Task goal:
Please copy all of the data that follows exactly, leaving any pictures out.

Source data below:

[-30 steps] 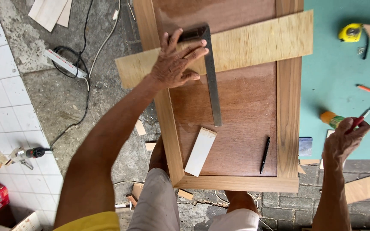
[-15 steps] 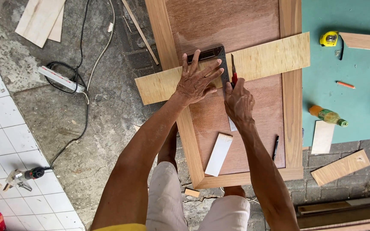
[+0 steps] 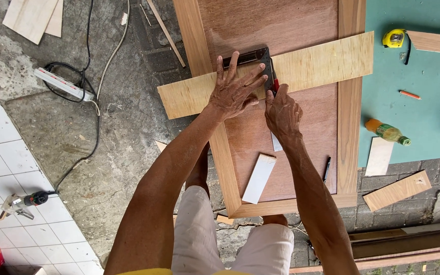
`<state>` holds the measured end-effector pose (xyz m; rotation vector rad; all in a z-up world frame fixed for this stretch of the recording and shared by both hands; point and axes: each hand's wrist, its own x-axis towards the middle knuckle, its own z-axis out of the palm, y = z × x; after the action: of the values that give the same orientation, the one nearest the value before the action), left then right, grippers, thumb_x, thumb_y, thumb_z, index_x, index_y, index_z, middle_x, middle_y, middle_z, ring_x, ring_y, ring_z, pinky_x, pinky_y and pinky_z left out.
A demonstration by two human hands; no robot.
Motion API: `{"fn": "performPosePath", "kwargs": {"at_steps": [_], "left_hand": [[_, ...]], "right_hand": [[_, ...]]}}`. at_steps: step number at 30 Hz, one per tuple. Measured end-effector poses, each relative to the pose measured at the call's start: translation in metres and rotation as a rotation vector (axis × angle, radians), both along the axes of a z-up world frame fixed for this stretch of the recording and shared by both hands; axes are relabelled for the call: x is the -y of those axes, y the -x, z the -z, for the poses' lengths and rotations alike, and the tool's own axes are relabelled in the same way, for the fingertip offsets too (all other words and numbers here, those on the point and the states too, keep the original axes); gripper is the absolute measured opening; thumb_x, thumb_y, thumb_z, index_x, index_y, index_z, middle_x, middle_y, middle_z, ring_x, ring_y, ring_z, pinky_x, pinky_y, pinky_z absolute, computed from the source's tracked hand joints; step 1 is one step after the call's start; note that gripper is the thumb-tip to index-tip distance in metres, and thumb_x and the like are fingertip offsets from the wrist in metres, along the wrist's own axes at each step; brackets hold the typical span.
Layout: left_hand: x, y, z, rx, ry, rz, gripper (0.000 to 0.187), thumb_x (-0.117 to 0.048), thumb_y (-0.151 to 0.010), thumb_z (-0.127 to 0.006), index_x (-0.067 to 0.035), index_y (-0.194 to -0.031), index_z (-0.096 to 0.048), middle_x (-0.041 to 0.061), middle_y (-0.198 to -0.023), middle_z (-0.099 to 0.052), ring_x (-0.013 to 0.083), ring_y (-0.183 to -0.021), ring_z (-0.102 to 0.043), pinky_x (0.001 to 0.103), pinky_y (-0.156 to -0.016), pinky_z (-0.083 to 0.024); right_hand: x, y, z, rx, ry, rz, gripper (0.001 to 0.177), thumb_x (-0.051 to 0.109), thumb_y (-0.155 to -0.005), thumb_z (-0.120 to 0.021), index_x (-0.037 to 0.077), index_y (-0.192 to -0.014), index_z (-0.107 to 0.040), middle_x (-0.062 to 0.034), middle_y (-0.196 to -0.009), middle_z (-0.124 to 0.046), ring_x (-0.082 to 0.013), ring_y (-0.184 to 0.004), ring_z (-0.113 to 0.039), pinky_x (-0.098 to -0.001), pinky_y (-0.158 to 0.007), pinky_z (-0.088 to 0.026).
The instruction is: Measuring, marking, and cutting wood strips to fit into a wooden frame using hand tools.
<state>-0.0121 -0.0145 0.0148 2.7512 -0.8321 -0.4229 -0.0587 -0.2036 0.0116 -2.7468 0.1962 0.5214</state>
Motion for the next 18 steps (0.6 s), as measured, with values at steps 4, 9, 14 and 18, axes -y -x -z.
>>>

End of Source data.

Answer space:
[-30 steps] 
[-15 steps] 
[+0 steps] 
`<state>` holds the measured end-effector pose (xyz m; rotation vector rad; all in a z-up world frame fixed for this stretch of the recording and shared by both hands; point and axes: each hand's wrist, its own x-axis towards the middle knuckle, its own z-axis out of the palm, y = z × x; after the action: of the values that give the same orientation, the one nearest the value before the action), left then right, grippers, thumb_x, thumb_y, thumb_z, index_x, index_y, index_z, middle_x, middle_y, middle_z, ring_x, ring_y, ring_z, pinky_x, pinky_y and pinky_z left out.
A demonstration by two human hands; no robot.
Motion API: `{"fn": "performPosePath", "kwargs": {"at_steps": [_], "left_hand": [[_, ...]], "right_hand": [[_, ...]]}}`. at_steps: step number at 30 Hz, one per tuple. Measured end-effector poses, each relative to the pose measured at the call's start: translation in metres and rotation as a rotation vector (axis × angle, radians), both along the axes of a z-up world frame fixed for this stretch of the recording and shared by both hands; axes are relabelled for the call: x is the -y of those axes, y the -x, z the -z, for the poses' lengths and rotations alike, and the tool's own axes are relabelled in the same way, for the fingertip offsets too (all other words and numbers here, those on the point and the states too, keep the original axes); gripper is the absolute measured opening; thumb_x, thumb_y, thumb_z, index_x, index_y, index_z, middle_x, middle_y, middle_z, ring_x, ring_y, ring_z, pinky_x, pinky_y, pinky_z absolute, computed from the source's tracked hand joints; step 1 is one step after the call's start; note that gripper is the thumb-tip to index-tip distance in metres, and thumb_x and the like are fingertip offsets from the wrist in metres, along the wrist's own axes at each step; brackets hold the typical span.
Layout: left_hand: x, y, z, rx, ry, rz, gripper (0.000 to 0.187), thumb_x (-0.117 to 0.048), thumb_y (-0.151 to 0.010), thumb_z (-0.127 to 0.006), index_x (-0.067 to 0.035), index_y (-0.194 to -0.031), index_z (-0.096 to 0.048), middle_x (-0.041 to 0.061), middle_y (-0.198 to -0.023), middle_z (-0.099 to 0.052), ring_x (-0.013 to 0.083), ring_y (-0.183 to -0.021), ring_z (-0.102 to 0.043), pinky_x (0.001 to 0.103), pinky_y (-0.156 to -0.016), pinky_z (-0.083 to 0.024); right_hand: x, y, z, rx, ry, rz, gripper (0.001 to 0.177), thumb_x (-0.051 to 0.109), thumb_y (-0.155 to -0.005), thumb_z (-0.120 to 0.021), index_x (-0.037 to 0.077), index_y (-0.192 to -0.014), index_z (-0.107 to 0.040), middle_x (-0.062 to 0.034), middle_y (-0.196 to -0.009), middle_z (-0.124 to 0.046), ring_x (-0.082 to 0.013), ring_y (-0.184 to 0.004), ring_z (-0.113 to 0.039), pinky_x (-0.098 to -0.001), pinky_y (-0.158 to 0.007), pinky_z (-0.088 to 0.026).
The instruction is: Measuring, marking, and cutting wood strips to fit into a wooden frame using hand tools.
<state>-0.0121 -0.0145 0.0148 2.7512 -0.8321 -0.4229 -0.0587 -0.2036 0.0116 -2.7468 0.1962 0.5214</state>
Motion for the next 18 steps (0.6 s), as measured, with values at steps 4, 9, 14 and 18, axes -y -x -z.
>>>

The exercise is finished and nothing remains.